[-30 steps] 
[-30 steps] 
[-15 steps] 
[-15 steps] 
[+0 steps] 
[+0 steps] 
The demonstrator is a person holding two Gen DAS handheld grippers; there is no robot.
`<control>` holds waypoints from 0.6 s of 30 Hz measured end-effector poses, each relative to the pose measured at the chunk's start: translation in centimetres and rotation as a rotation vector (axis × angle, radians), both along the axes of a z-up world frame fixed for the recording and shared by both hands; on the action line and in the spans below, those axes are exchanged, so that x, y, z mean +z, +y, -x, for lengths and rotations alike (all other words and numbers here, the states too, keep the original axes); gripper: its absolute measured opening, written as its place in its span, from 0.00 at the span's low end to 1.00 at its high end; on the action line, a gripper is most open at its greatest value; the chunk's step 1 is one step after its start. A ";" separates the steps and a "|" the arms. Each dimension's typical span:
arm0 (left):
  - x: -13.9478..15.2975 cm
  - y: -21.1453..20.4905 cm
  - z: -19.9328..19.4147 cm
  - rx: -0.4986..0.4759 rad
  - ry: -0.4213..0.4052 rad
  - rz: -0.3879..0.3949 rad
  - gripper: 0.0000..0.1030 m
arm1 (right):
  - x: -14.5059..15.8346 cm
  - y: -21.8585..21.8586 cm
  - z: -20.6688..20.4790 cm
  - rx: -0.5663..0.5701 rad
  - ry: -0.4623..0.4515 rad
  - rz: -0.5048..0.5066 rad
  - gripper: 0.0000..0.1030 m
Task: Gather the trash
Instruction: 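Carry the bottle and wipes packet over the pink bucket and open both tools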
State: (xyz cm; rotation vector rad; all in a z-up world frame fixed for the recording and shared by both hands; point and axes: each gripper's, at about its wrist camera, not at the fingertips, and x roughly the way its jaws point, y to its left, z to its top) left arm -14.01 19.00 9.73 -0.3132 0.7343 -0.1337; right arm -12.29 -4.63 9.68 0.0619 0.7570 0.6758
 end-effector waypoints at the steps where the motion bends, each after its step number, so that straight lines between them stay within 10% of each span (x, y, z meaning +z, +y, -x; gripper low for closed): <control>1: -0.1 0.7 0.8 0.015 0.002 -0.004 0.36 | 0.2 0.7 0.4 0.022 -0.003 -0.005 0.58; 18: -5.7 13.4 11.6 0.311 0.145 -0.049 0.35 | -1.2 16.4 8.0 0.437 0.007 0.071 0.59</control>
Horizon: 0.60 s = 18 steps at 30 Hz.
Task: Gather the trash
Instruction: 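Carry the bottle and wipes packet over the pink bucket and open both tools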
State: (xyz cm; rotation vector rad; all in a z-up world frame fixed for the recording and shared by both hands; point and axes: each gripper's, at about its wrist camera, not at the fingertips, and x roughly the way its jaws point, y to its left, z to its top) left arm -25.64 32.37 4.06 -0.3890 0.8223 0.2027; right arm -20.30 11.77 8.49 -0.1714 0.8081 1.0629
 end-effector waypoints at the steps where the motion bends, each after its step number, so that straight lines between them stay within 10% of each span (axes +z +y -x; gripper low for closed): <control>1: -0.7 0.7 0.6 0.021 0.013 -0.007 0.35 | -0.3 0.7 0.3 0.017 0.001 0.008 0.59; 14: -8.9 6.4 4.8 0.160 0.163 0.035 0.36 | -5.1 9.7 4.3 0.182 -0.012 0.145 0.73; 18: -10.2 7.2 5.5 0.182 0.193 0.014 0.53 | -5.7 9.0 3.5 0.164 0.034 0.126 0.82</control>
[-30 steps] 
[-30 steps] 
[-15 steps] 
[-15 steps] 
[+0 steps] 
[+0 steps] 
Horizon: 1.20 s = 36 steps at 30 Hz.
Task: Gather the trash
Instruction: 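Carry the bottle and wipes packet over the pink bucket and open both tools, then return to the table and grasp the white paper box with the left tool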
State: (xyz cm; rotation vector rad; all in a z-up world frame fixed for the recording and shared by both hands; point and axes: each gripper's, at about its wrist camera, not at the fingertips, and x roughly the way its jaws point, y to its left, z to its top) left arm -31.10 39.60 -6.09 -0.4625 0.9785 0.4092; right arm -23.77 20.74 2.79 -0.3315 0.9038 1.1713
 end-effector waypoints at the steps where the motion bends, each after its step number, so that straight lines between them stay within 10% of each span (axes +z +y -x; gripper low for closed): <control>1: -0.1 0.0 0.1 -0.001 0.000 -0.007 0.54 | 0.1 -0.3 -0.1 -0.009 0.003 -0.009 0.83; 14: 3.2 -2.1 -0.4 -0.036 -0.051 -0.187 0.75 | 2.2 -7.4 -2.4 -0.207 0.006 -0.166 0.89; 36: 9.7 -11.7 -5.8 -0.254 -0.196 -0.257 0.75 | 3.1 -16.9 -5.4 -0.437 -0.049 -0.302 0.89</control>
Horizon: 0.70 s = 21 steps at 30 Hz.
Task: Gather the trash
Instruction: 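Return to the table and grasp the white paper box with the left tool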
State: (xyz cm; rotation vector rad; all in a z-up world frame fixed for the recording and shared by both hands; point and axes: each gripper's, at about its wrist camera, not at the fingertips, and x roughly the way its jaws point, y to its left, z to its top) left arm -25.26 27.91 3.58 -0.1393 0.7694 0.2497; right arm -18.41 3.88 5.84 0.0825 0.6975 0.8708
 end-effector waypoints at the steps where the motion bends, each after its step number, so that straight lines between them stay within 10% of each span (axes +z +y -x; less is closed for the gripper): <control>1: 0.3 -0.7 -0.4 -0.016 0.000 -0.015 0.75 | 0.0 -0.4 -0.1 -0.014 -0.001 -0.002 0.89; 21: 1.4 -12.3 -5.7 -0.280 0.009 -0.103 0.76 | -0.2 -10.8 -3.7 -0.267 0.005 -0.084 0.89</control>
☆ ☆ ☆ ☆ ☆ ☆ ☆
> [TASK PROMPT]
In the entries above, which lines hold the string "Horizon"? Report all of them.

> [OUTPUT OF THE TASK]
Horizon: 0.60 s = 18 steps at 30 Hz.
Horizon: 1.20 s = 36 steps at 30 Hz.
Horizon: 0.70 s = 21 steps at 30 Hz.

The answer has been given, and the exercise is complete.